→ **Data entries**
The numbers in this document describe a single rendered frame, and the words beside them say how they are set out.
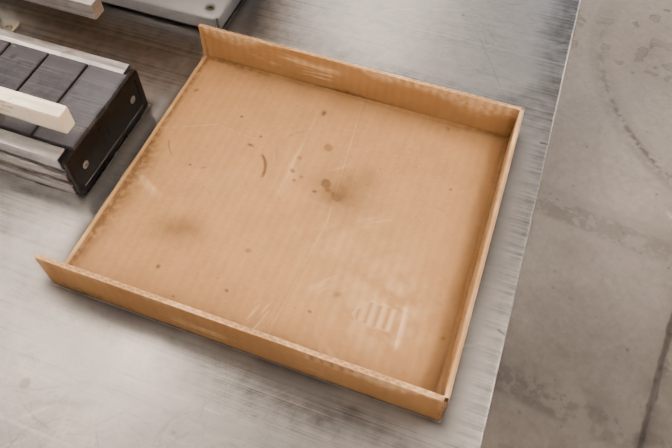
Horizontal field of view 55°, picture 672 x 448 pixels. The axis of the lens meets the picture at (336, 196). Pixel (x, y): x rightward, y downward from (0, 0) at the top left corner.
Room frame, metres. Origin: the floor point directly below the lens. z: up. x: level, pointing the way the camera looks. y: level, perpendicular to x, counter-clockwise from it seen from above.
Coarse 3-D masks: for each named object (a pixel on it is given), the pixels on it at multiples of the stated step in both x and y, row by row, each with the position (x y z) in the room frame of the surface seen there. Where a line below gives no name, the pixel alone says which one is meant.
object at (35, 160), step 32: (0, 32) 0.44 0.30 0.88; (96, 64) 0.40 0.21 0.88; (128, 64) 0.40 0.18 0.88; (128, 96) 0.38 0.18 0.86; (0, 128) 0.33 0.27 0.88; (96, 128) 0.34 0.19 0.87; (128, 128) 0.37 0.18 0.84; (0, 160) 0.33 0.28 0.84; (32, 160) 0.31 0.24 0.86; (64, 160) 0.30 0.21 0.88; (96, 160) 0.32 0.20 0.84
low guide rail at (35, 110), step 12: (0, 96) 0.33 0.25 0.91; (12, 96) 0.33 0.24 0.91; (24, 96) 0.33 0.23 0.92; (0, 108) 0.33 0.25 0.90; (12, 108) 0.32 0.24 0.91; (24, 108) 0.32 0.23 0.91; (36, 108) 0.32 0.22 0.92; (48, 108) 0.32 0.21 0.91; (60, 108) 0.32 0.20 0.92; (24, 120) 0.32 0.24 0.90; (36, 120) 0.32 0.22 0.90; (48, 120) 0.31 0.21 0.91; (60, 120) 0.31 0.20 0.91; (72, 120) 0.32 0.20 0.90
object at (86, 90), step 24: (0, 48) 0.42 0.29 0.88; (24, 48) 0.42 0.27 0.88; (0, 72) 0.39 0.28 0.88; (24, 72) 0.39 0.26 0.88; (48, 72) 0.39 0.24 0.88; (72, 72) 0.39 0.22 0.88; (96, 72) 0.39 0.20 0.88; (48, 96) 0.36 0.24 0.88; (72, 96) 0.36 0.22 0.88; (96, 96) 0.36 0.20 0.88; (0, 120) 0.34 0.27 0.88; (96, 120) 0.34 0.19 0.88; (72, 144) 0.31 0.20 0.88
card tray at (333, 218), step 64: (256, 64) 0.44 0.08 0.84; (320, 64) 0.42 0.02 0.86; (192, 128) 0.37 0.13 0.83; (256, 128) 0.37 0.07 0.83; (320, 128) 0.37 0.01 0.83; (384, 128) 0.37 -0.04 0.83; (448, 128) 0.37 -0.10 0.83; (512, 128) 0.36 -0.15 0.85; (128, 192) 0.30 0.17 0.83; (192, 192) 0.30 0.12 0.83; (256, 192) 0.30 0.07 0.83; (320, 192) 0.30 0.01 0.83; (384, 192) 0.30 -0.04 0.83; (448, 192) 0.30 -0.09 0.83; (128, 256) 0.24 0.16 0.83; (192, 256) 0.24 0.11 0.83; (256, 256) 0.24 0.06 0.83; (320, 256) 0.24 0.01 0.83; (384, 256) 0.24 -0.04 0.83; (448, 256) 0.24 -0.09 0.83; (192, 320) 0.18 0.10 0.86; (256, 320) 0.19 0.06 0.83; (320, 320) 0.19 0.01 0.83; (384, 320) 0.19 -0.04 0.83; (448, 320) 0.19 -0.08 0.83; (384, 384) 0.13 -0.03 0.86; (448, 384) 0.13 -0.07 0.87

→ **Aim of the exercise**
Find the lines above holding the word "pixels" and show them.

→ **Solution to this exercise**
Horizontal field of view 55°, picture 672 x 448 pixels. The axis of the lens meets the picture at (336, 196). Pixel (x, y): x rightward, y downward from (0, 0) at the top left corner.
Coarse 3-D masks: for each named object (a pixel on it is given), the pixels on it at multiples of the stated step in both x and y, row by row, each with the position (x y z) in the room frame of the surface seen there. Where a line below gives no name, the pixel alone says which one is meant.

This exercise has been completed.